■ **EXERCISE**: Take the lines below between the one holding "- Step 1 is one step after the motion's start" and the one holding "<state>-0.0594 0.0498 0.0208", inclusive, and copy them exactly. Add nothing.

■ **SOURCE MATERIAL**:
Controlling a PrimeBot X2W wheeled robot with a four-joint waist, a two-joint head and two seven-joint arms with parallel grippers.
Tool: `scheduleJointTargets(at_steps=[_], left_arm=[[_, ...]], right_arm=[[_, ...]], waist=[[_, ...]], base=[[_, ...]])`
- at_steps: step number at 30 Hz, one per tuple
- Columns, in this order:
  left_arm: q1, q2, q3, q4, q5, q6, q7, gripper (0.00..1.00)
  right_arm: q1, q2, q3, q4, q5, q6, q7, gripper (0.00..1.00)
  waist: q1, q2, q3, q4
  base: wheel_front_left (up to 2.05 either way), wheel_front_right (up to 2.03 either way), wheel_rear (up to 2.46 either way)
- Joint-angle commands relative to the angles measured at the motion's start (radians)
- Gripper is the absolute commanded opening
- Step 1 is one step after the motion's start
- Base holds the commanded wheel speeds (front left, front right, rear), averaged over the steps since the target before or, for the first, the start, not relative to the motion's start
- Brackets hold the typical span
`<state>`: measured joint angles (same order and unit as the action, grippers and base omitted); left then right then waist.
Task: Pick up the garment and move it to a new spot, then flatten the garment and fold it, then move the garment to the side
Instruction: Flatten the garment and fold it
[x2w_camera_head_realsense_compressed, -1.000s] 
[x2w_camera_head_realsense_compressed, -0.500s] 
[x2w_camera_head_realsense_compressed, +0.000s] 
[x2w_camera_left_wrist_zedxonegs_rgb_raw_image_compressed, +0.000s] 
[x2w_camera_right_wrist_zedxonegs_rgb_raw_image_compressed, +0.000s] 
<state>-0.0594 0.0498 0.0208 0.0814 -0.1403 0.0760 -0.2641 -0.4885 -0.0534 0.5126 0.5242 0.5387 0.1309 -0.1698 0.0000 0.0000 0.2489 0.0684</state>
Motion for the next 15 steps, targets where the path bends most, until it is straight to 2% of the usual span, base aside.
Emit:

■ **FINISHED TASK**:
- Step 1 is one step after the motion's start
- Base holds the commanded wheel speeds (front left, front right, rear), averaged over the steps since the target before or, for the first, the start, not relative to the motion's start
- Brackets hold the typical span
`<state>`: measured joint angles (same order and unit as the action, grippers and base omitted); left then right then waist.
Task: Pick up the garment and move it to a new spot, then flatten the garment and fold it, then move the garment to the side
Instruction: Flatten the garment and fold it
[x2w_camera_head_realsense_compressed, -1.000s] 
[x2w_camera_head_realsense_compressed, -0.500s] 
[x2w_camera_head_realsense_compressed, +0.000s] 
[x2w_camera_left_wrist_zedxonegs_rgb_raw_image_compressed, +0.000s] 
[x2w_camera_right_wrist_zedxonegs_rgb_raw_image_compressed, +0.000s] 
<state>-0.0594 0.0498 0.0208 0.0814 -0.1403 0.0760 -0.2641 -0.4885 -0.0534 0.5126 0.5242 0.5387 0.1309 -0.1698 0.0000 0.0000 0.2489 0.0684</state>

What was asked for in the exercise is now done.